Information provided »

Segment Open

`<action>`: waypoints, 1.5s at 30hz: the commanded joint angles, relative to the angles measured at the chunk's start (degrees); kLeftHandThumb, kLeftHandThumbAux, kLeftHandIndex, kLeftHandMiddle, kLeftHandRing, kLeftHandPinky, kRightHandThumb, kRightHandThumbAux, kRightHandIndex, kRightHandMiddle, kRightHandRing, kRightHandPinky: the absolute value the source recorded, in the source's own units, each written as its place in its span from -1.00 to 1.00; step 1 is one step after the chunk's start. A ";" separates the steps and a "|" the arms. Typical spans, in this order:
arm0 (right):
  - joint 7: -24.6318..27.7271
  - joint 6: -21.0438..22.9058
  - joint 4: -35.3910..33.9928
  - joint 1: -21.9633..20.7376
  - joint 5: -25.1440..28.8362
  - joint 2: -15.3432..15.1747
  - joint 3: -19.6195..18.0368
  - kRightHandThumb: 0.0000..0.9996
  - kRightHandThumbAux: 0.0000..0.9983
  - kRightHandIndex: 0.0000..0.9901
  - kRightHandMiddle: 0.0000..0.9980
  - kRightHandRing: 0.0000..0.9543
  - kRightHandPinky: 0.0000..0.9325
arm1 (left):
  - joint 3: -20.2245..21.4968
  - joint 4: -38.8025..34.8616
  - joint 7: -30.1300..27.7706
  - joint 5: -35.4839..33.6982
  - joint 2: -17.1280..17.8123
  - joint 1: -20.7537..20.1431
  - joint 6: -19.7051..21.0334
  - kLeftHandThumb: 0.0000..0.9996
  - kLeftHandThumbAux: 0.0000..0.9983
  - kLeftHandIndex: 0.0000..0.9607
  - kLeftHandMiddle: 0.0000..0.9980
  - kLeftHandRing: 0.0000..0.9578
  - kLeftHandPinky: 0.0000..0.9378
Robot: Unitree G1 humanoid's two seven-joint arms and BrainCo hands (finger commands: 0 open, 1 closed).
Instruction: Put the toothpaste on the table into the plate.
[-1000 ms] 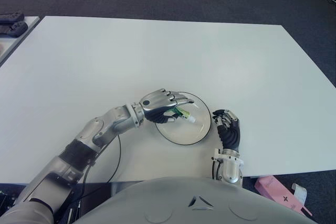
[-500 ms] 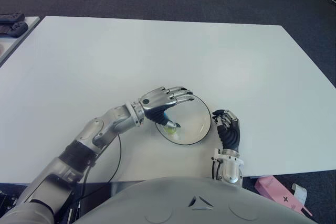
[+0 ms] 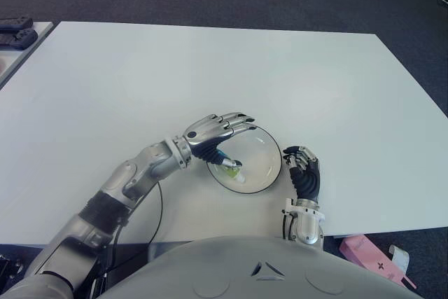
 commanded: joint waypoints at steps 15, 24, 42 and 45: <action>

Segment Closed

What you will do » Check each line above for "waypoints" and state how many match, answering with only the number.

Written solution » 2